─── DATA EXTRACTS

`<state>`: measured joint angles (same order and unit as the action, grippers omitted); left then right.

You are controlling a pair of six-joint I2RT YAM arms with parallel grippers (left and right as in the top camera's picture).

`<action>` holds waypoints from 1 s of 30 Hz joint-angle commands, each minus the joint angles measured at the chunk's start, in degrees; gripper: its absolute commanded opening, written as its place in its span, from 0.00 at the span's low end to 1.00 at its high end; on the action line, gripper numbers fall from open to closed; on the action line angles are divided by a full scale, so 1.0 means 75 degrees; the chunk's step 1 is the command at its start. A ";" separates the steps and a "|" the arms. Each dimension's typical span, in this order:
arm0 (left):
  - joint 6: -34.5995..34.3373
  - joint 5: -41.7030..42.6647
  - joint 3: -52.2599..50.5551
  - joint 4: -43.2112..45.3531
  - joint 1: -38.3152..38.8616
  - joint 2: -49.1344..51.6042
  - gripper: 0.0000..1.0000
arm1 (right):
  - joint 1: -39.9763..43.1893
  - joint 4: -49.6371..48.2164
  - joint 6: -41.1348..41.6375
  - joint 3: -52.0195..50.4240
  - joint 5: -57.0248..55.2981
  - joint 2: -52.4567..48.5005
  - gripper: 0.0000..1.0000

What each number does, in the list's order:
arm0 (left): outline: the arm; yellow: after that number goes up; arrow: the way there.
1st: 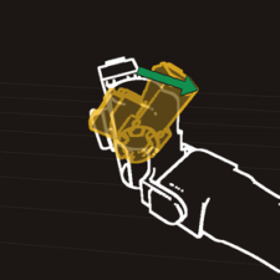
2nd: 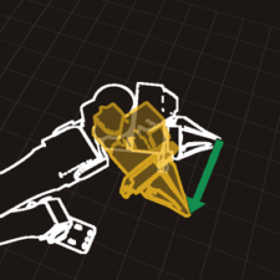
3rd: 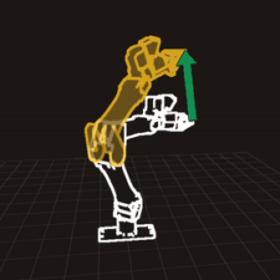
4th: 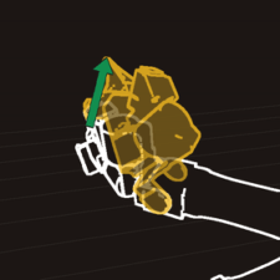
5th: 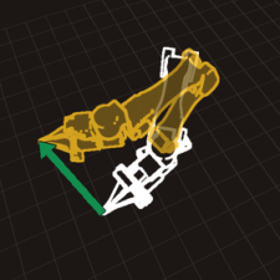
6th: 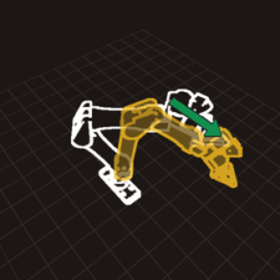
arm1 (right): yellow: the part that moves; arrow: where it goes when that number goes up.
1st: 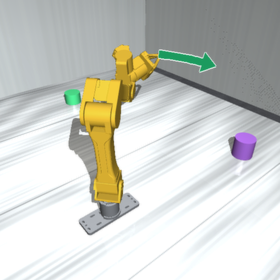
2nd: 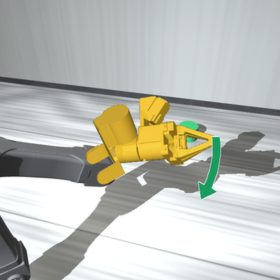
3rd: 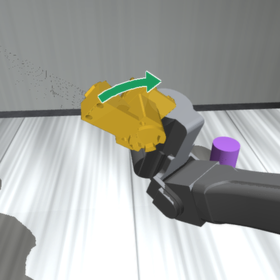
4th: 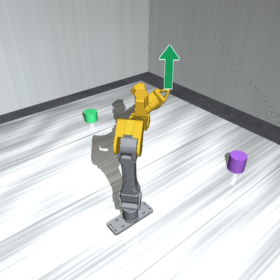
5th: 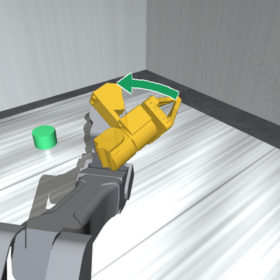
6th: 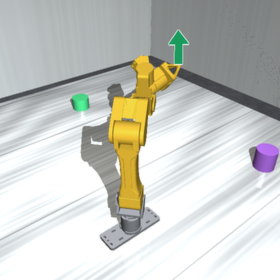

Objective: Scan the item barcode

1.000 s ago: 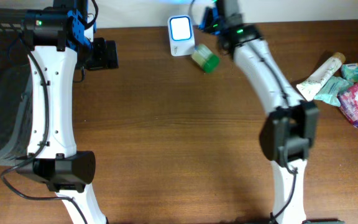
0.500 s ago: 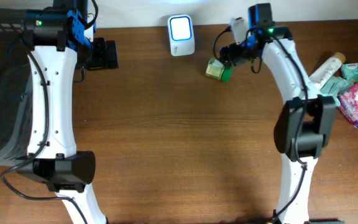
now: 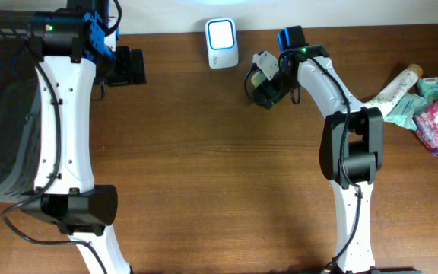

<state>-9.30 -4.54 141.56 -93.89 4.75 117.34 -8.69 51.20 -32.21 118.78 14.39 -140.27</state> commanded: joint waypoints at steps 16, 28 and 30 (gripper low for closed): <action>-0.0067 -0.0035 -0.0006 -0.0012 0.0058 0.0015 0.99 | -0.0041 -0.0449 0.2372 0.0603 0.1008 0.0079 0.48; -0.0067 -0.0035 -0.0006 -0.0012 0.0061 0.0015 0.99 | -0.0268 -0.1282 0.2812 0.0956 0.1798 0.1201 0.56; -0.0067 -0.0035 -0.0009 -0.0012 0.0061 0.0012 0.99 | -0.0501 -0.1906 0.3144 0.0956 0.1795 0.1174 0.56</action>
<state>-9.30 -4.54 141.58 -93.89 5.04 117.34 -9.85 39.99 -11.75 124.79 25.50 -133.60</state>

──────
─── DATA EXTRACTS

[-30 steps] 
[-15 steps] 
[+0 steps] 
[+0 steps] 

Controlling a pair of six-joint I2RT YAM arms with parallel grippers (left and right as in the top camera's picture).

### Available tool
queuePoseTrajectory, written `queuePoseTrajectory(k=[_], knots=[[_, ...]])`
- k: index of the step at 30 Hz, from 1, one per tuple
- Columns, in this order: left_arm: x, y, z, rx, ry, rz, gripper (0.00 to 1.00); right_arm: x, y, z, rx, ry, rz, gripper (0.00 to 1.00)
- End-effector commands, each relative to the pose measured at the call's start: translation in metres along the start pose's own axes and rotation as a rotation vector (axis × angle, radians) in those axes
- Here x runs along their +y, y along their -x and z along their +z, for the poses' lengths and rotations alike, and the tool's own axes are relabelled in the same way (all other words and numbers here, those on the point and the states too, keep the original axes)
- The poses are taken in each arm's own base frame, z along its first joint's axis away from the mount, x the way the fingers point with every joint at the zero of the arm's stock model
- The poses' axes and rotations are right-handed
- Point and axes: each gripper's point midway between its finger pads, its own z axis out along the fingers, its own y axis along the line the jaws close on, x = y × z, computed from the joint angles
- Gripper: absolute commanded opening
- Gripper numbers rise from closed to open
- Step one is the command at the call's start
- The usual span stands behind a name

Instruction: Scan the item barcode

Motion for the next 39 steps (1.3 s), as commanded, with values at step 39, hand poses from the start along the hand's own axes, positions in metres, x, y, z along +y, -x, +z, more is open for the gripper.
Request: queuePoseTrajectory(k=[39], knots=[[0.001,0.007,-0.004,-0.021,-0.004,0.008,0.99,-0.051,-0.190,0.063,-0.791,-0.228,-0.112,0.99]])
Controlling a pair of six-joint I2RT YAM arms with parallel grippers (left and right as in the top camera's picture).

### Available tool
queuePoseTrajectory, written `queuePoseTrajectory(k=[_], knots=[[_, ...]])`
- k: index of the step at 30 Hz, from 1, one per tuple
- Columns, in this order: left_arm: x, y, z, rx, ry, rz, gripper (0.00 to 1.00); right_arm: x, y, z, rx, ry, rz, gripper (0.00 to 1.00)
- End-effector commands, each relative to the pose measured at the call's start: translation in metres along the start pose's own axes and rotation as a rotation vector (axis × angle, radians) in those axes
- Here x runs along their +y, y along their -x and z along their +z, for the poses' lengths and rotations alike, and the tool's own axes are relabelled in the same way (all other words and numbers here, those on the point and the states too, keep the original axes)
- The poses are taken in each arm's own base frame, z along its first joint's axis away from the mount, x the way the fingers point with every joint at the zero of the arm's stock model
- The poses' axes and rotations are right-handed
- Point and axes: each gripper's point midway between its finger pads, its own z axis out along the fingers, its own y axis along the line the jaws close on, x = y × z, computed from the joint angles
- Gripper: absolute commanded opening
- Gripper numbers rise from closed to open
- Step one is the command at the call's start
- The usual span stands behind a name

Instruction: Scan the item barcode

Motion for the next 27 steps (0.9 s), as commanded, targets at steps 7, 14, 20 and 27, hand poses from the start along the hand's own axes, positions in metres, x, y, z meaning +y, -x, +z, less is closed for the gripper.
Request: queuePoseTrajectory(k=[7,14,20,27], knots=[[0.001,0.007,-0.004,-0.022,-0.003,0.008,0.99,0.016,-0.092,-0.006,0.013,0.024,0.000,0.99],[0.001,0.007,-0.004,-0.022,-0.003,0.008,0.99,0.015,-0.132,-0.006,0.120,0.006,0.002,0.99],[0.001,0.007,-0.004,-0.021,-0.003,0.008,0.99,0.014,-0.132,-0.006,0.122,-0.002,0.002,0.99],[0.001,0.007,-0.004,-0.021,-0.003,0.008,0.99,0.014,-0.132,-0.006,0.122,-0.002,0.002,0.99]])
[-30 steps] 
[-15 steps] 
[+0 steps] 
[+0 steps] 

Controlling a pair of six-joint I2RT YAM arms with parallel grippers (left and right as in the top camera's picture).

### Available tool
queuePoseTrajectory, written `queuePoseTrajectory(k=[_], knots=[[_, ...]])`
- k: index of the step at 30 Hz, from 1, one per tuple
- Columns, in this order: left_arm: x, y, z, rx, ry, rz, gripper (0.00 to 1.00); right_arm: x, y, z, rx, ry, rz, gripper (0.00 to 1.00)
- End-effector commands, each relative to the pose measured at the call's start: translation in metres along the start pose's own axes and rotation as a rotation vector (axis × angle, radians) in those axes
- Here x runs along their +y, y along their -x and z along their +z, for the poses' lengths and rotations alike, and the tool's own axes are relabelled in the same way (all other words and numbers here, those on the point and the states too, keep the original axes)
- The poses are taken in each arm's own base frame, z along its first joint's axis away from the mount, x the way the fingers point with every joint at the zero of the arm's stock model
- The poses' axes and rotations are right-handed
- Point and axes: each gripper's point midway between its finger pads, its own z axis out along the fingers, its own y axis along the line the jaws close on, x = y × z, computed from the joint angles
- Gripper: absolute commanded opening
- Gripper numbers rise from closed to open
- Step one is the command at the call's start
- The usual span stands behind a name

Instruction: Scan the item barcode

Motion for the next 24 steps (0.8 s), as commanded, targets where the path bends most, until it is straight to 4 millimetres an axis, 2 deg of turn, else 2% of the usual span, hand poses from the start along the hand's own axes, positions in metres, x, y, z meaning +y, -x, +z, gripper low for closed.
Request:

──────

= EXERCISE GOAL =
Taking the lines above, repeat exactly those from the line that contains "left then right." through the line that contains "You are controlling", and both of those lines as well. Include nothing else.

= TASK OUTPUT =
`<state>`: measured joint angles (same order and unit as the action, grippers omitted); left then right.

You are controlling a pair of six-joint I2RT YAM arms with parallel grippers (left and right as in the top camera's picture).

The output is done.